The tensor returned by ObjectStorageDataset must be separated into the label and the features needed to perform an iteration of gradient descent.For example:
object_name = ObjectStorageDataset('./path/')
batch = next(iter(DataLoader(object_name)))
labels, features = batch[:, 0], batch[:, 1:]
Intiate URL File Path¶
To instantiate the ObjectStorageDataset, you must specify a URL-style path (similar to a Unix glob string) pointing to the location of your CSV-formatted dataset.
Please review the following table for more details.
| path-url | Description |
|---|---|
| file:// | Files residing on the local file system |
| f”s3:// | Amazon-S3 |
| abfs:// | Azure Blob storage |
| f”gcs:// | Google Cloud Storage |
For example, the path url of the file residing on the local storage system intiate from file://. If you have configured the BUCKET_ID and AWS_DEFAULT_REGION environment variables for the S3 bucket containing your cleaned up dataset, you can instantiate the class using:
BUCKET_ID = os.environ['BUCKET_ID']
AWS_DEFAULT_REGION = os.environ['AWS_DEFAULT_REGION']

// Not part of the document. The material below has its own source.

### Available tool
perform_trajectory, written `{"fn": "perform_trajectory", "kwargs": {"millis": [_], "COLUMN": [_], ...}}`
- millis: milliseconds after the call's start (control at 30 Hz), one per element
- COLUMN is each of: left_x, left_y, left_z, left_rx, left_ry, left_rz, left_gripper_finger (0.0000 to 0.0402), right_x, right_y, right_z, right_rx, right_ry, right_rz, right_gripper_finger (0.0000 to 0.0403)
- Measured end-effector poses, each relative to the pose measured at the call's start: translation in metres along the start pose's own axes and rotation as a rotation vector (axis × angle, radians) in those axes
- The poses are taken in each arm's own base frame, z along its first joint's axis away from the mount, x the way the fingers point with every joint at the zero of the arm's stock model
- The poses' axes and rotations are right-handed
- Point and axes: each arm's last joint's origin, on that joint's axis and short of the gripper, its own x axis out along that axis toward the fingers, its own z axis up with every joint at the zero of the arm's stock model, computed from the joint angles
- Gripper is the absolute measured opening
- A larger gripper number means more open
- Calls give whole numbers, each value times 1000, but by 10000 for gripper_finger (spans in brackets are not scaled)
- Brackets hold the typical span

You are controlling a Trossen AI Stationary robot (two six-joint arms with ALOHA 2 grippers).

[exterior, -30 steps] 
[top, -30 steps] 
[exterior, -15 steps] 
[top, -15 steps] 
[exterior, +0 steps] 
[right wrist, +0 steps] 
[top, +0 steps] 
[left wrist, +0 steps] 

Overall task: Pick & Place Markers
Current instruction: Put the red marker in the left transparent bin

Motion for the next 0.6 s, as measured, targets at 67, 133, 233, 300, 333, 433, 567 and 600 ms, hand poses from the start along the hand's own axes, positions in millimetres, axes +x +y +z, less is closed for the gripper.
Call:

BATCH_SIZE = 1_048_576 // = 2 ** 20
train_ds = ObjectStorageDataset(f"s3://dc-taxi-{BUCKET_ID}-{AWS_DEFAULT_REGION}/csv_vacuum/part*.csv", batch_size=BATCH_SIZE)

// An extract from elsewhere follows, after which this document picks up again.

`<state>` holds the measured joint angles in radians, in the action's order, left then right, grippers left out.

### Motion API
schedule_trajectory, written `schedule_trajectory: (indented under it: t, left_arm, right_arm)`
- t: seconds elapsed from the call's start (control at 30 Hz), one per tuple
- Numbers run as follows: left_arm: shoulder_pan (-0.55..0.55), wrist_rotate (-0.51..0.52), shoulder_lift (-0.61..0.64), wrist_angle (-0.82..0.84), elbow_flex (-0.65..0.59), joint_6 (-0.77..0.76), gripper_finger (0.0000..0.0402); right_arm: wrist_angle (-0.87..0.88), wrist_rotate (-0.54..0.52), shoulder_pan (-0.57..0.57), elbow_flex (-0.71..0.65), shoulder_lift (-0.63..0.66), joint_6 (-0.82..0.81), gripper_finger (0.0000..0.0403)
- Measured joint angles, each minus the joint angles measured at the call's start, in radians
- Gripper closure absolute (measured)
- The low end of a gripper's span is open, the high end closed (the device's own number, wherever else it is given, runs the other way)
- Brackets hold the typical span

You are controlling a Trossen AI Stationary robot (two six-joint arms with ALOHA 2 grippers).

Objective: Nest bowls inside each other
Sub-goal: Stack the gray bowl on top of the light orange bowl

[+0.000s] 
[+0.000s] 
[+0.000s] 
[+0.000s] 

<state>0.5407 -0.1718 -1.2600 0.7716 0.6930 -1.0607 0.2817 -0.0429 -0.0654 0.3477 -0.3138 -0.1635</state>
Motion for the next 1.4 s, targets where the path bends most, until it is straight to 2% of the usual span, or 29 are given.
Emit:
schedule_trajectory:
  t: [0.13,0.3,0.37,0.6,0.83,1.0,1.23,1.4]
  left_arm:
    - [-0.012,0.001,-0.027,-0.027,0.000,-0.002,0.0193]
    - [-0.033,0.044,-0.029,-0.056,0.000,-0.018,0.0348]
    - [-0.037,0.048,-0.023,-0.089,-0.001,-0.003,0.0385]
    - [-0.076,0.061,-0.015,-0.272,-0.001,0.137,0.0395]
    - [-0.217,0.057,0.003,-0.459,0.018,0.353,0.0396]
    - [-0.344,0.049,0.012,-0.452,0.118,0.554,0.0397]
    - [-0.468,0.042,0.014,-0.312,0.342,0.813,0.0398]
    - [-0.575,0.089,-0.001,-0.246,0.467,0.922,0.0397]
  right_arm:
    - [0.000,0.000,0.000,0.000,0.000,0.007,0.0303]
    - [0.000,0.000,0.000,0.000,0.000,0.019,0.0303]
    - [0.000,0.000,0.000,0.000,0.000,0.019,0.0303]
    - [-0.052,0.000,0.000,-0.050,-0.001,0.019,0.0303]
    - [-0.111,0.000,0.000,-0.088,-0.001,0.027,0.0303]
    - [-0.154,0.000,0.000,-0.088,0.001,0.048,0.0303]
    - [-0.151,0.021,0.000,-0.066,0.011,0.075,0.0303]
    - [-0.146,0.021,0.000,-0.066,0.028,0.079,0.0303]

where the train_ds gets assigned an instance of the ObjectStorageDataset. Since the ObjectStorageDataset supports the wildcard character (*), the Python f-string used to create the train_ds instance must specify that the dataset should include all of the objects in S3 matching the /csv_vacuum/part*.csv path in the dc-taxi-${BUCKET_ID}-${AWS_DEFAULT_REGION} S3 bucket.
Batch Size¶
The batch_size parameter used in the example is required when using ObjectStorageDataset with out-of-memory datasets. By default, the ObjectStorageDataset is designed to instantiate in the shortest amount of time possible in order to start the iterations of gradient descent. In practice, this translates to ObjectStorageDataset caching in-memory and on disk just the dataset objects (typically from object storage) needed to return the just the first batch of examples from the dataset, as illustrated here:
In the example on figure 1.1, ObjectStorageDataset is instantiated using a fictional src S3 bucket containing CSV-formatted objects with a complete URL-style path as s3://src/data/part*.csv. The partitions of the dataset (i.e. the CSV formatted objects with the names matching part*.csv) reside under the data folder in the src bucket. Note that the size (number of rows) of the partitions is entirely independent of the batch_size used to instantiate ObjectStorageDataset, meaning that the batch_size can vary while the size of the partitions stays constant.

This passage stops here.